Modern sharks are known for their cartilaginous skeletons, but a new study has revealed a surprising "missing link" to more bony ancestors.
The team from Flinders University describes in the journal PLOS ONE a rare fossil discovered in 2005 in Western Australia, dating back to the Devonian Period about 380 million years ago. Detailed CT scanning has now shown that the 3-D skeleton contains trace amounts of calcified bone as well as cartilage.
The fossil is believed to represent a shark caught in a transitional evolutionary stage between a more bony frame and modern-day cartilaginous skeleton. This adds to growing evidence that sharks are less primitive creatures than scientists previously believed.

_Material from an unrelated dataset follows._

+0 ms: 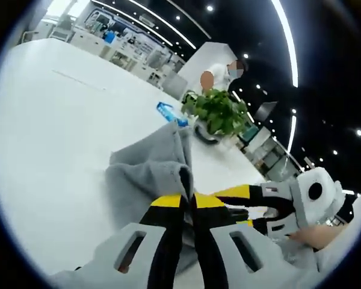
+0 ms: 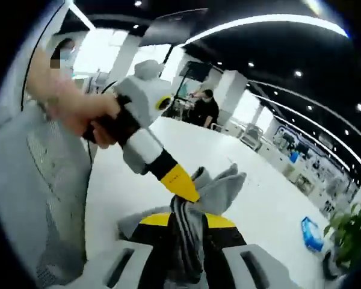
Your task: Open the folded towel by lifting each exposed corner and separating the folded layers until the towel lies flat within the target outline without major curled edges
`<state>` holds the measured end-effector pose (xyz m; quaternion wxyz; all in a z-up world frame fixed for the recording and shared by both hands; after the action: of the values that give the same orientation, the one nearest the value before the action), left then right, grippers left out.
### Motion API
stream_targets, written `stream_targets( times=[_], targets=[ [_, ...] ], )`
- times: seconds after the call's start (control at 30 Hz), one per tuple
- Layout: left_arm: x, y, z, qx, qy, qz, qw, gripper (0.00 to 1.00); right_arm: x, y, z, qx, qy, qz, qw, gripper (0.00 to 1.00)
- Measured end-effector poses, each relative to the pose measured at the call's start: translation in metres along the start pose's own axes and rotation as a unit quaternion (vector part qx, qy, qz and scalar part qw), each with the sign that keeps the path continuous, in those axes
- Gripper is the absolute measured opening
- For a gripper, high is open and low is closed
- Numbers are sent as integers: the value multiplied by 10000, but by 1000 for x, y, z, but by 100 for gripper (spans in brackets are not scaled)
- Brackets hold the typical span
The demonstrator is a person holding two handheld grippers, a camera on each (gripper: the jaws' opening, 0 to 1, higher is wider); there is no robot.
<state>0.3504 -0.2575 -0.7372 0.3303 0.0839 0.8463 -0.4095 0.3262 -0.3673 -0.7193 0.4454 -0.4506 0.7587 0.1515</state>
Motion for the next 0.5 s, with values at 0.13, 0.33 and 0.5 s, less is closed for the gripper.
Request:
stream_targets(
  times=[0.13, 0.33, 0.5],
  targets=[
    [0, 3, -2, -134, 30, 99, 9999, 4, 7, -39, -18, 537, -441, 1154, 9909, 21],
    [2, 7, -7, -312, 124, 244, 9991, 4, 65, -56, -10, 836, 877, 2009, 9721, 27],
    [0, 10, -10, -367, 103, 225, 9990, 4, 90, -34, 8, 450, 1816, 1624, 9688, 23]
  ],
)
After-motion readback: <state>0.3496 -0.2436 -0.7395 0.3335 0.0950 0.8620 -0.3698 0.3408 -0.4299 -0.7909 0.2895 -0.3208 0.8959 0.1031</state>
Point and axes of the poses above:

"Our shark more or less nails that theory, because here we have a heavily mineralized type of cartilage in the skeleton, which contains remnant bone cells," Professor John Long, a paleontologist at Flinders University, said in a blog post. "It's almost a missing link condition showing that early sharks had a lot more bone in their skeleton, and that just before modern sharks evolved they lost the bone, with only the soft cartilage remaining."
It was long thought that sharks and rays, because they have a cartilaginous skeleton, were part of a primitive evolutionary pathway, and that more bony fish were the advanced species. But it appears that the opposite may be true.
According to Long, sharks from the Devonian Period are not well known and most research is based on fossilized teeth. Their shark (found in the Gogo Formation in Western Australia, which was once a tropical reef), on the other hand, is rare because of how complete it is, and therefore paints a better picture of modern sharks' evolutionary past.
"This is a partial articulated skeleton, with the jaws and shoulder and all the teeth and scales, but best of all, we have acid-etched the fossils out of the rock, so they are three-dimensional, uncrushed and perfect. It's the first time a shark of that age has been prepared in that manner," Long said.
The authors conclude from their remarkable discovery that sharks may be "more evolutionarily derived," and are likely to be descended from bony ancestors.